Part I: Festive rush triggers migraines

The holiday season should be a time of relaxation and joy. But it can be the most painful time of the year for many migraine and headache sufferers. Here's advice.

The December holiday season should be a time of quiet relaxation and festive joy for the family. But for many migraine and headache sufferers it is one of the most painful and difficult times of the year because it exposes them to many of the factors that trigger their headaches.

That’s the word from Dr Elliot Shevel, Maxillo-Facial and Oral Surgeon, and medical director at The Headache Clinic.

"The combination of summer heat, rich food, stress and noise serves to trigger headaches for many patients. For people who are predisposed to migraines and headaches, the stress of last-minute shopping, overcrowded malls and noise is almost guaranteed to trigger an attack. The good news, however, is that headache and migraine sufferers can take a number of steps to prevent or treat their headaches," says Shevel.

Signs of a migraine
The South African Medical Journal recently published a ground-breaking paper by Shevel which sheds new light on understanding the factors that make migraines and headaches a category of its own. The symptoms of migraine include throbbing head pain, nausea and sensitivity to noise and light. An attack can last between four and 72 hours. Migraines are also hereditary and three times more prevalent among women than men.

It is important that migraine patients, and those who live and work with it, understand that migraine pain is a real neurobiological disease that can be treated following proper diagnosis, says Shevel.

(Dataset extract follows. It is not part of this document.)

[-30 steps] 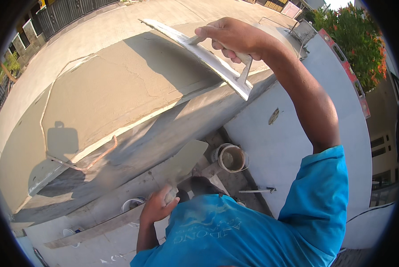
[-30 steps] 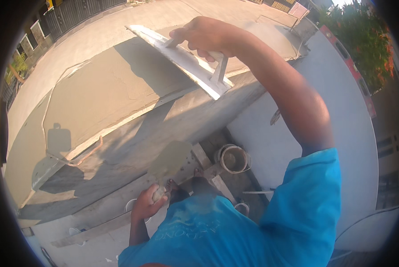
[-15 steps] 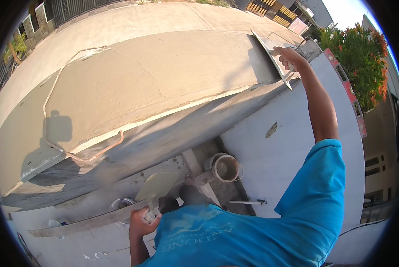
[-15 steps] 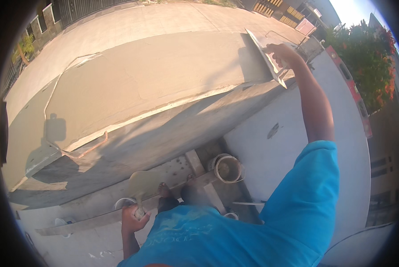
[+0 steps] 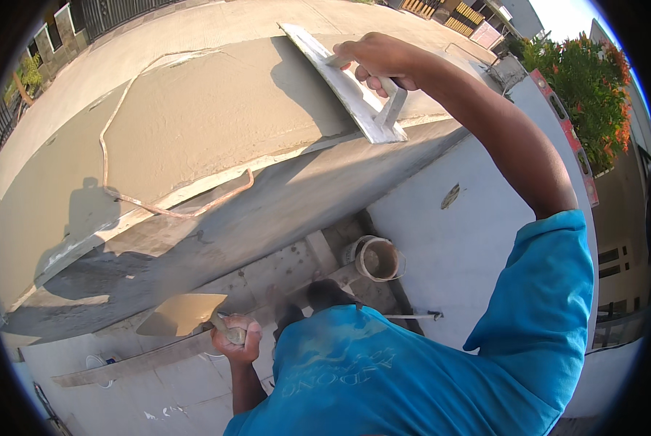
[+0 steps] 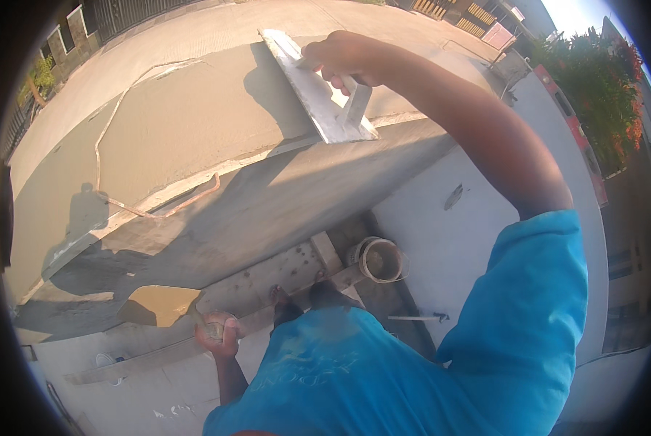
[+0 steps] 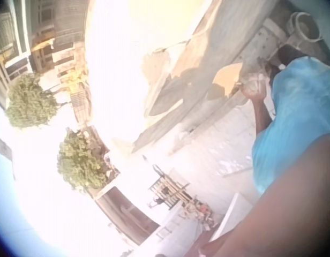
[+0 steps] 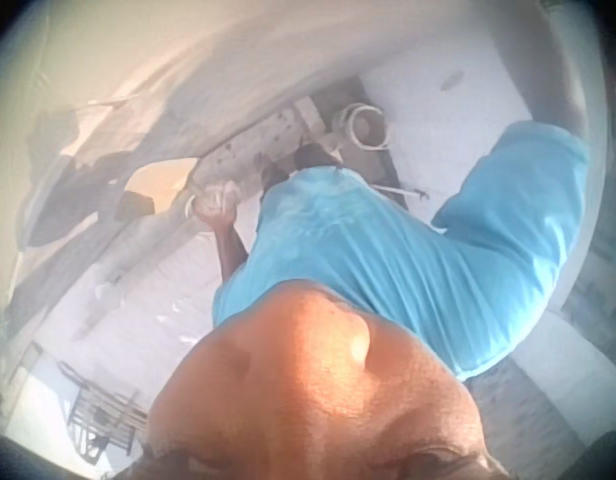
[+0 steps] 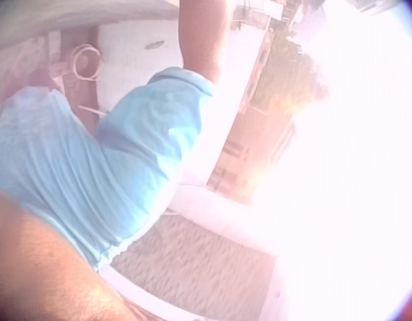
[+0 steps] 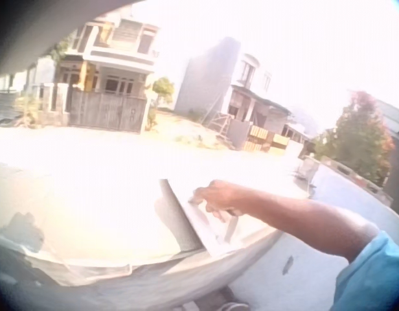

“Although patients can try to avoid triggers such as noisy shopping malls, this may come at the cost of reducing their quality of life and day-to-day functioning. People who suffer from migraine symptoms are urged to seek treatment so that they do not have to live with this debilitating condition,” says Shevel.

Headaches are usually complex conditions that may need to be diagnosed and treated by a number of specialists working together. Shevel therefore recommends that people suffering from migraines and headaches seek help from a multi-disciplinary team of medical experts.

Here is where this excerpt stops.